Summary: An increasing number of Americans, including seniors, are turning to the Internet for information about health care. However, the ability to identify accurate, high-quality health Web sites can be difficult. There is little data about older consumers' awareness of varying quality of health care information on the Internet, and whether or not seniors are able to distinguish between high- and low-quality Web-based health information.

The goal of this project is to develop and evaluate the first theory-based online health educational program for people 55 years-of-age and older. The program aims to improve older adults' ability to identify high-quality health Web sites and to promote self-efficacy for communicating with physicians.

The project will conduct focus groups to identify older adults' preferences for online learning about health topics to inform the design of an interactive online educational program. The use of the interactive educational program will be compared to educational materials that are not interactive and not geared specifically to older adults. Interviews with users of each of the two programs will document differences in participants' knowledge and skill in identifying high-quality health Web sites and self-efficacy in communicating with physicians. The project will result in a theory-based educational program developed with the cooperation and advice of older health consumers.

Specific Aims:
  • Convene focus groups to identify older adults' preferences for online learning about health. (Ongoing)
  • Develop an interactive online educational program to teach older adults to improve their knowledge and skills in identifying high-quality health Web sites and enhance their ability to efficaciously communicate with their physicians. (Upcoming)
  • Pilot test the feasibility of the program. (Upcoming)
  • Evaluate the outcomes of the new program compared to an alternative. (Upcoming)
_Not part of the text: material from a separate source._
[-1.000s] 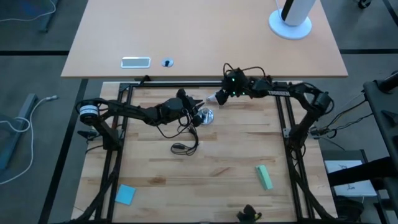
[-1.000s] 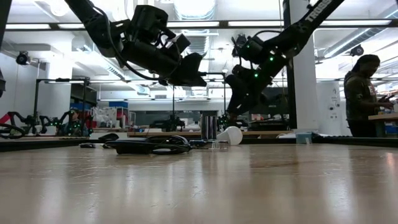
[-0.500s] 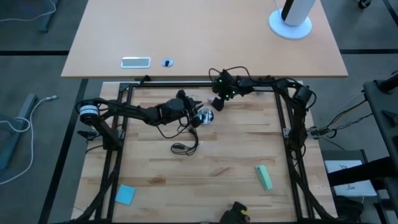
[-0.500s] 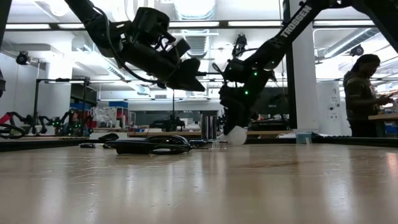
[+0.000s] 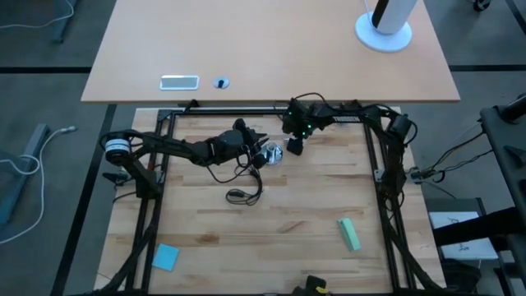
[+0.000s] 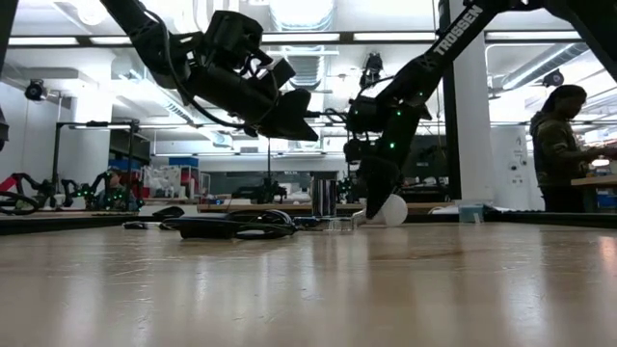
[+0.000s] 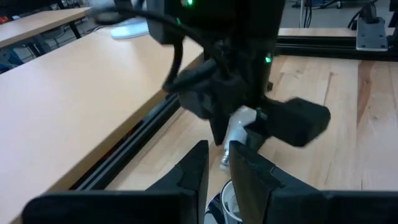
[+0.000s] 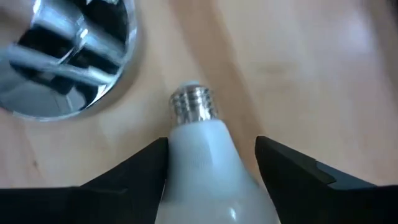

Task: Screw lightbulb
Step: Insert the lightbulb into the lamp

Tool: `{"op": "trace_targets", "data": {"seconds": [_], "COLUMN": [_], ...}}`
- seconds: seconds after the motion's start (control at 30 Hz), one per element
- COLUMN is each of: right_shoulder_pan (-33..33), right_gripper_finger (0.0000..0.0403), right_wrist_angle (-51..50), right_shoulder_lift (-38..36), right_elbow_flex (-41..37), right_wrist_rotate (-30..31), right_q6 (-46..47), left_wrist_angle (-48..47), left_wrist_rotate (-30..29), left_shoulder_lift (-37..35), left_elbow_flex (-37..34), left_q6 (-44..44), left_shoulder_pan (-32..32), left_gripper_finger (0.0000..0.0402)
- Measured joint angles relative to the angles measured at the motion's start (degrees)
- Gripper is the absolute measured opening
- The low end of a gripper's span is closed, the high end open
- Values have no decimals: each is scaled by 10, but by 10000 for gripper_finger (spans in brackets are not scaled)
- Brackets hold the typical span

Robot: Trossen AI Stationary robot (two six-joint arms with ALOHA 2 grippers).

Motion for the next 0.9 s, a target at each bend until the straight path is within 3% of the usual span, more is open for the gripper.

2010 Activities: During the first quarter of the project, Dr. Fink conducted three patient focus groups to identify older adults' online learning preferences. Participants were recruited by a community partner through flyers, newsletters, articles in the local newspaper, and mailings. The focus groups were conducted in a flexible semi-structured format to allow participants to bring up topics that matter to them, to build conversation from what other group members discuss, and to allow the moderator to probe for deeper insight into discussions. Questions focused on Web sites used for health searches, topics of interest, ways to inform older people about the proposed program, the role of friends and families in guiding health information Web searches, and how to evaluate the accuracy of Web-based health information.

Grantee's Most Recent Self-Reported Quarterly Status (as of December 2010): Project milestones and aims are completely on track. The project budget is somewhat underspent to conserve resources for program development, the most cost-intensive part of the project.
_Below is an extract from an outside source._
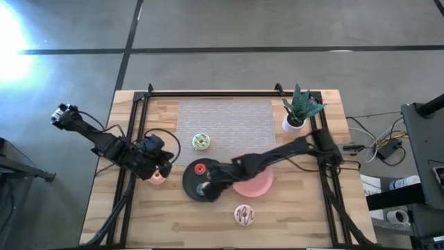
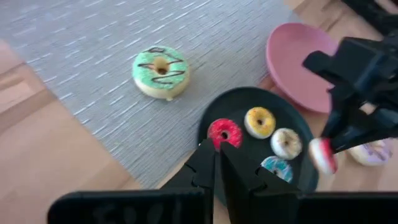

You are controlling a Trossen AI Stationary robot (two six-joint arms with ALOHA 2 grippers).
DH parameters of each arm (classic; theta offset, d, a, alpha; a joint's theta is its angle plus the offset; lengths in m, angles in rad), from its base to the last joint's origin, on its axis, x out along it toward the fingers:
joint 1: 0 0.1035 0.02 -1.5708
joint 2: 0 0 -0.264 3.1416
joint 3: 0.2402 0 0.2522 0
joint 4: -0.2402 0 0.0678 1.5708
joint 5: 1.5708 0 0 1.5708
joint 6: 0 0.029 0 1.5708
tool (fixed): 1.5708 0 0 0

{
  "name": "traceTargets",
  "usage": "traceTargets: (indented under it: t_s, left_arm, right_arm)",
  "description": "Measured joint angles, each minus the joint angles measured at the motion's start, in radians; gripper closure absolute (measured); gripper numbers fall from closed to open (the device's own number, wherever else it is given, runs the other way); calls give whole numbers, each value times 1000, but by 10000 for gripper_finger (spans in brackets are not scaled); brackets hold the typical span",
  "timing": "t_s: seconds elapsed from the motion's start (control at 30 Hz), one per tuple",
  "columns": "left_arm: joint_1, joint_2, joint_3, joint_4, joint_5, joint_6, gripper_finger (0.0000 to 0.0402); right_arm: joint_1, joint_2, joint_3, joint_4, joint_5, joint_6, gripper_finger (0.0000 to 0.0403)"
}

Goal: Pick & Place donuts
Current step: Put the small orange doughnut on the black plate

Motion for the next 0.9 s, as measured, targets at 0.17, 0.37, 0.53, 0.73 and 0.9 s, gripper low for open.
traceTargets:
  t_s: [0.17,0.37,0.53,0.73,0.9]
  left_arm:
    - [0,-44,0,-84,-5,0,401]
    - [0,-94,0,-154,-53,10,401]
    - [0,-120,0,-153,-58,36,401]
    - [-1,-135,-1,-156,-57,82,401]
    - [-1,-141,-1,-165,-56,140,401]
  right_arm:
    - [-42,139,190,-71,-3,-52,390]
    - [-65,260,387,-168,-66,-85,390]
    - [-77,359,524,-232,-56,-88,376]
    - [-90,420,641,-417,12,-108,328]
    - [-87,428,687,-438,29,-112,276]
Preliminary Impact and Findings: The preliminary findings from the focus groups indicate that the majority of participants use Google as an initial portal for health information, while several participants, upon recommendations from their providers, use sites associated with well-known medical institutions. There was general agreement that participants had no systematic method or criteria for evaluating health information, aside from cross-checking multiple Web sites. Participants agreed that a list of high-quality sites and criteria for evaluating information would be very useful. The overwhelming amount of information on the Web was reported to be a major barrier to effective use. There was near uniform agreement that an education tool with trial exercises would be beneficial.

Strategic Goal: Develop and disseminate health IT evidence and evidence-based tools to improve health care decisionmaking through the use of integrated data and knowledge management.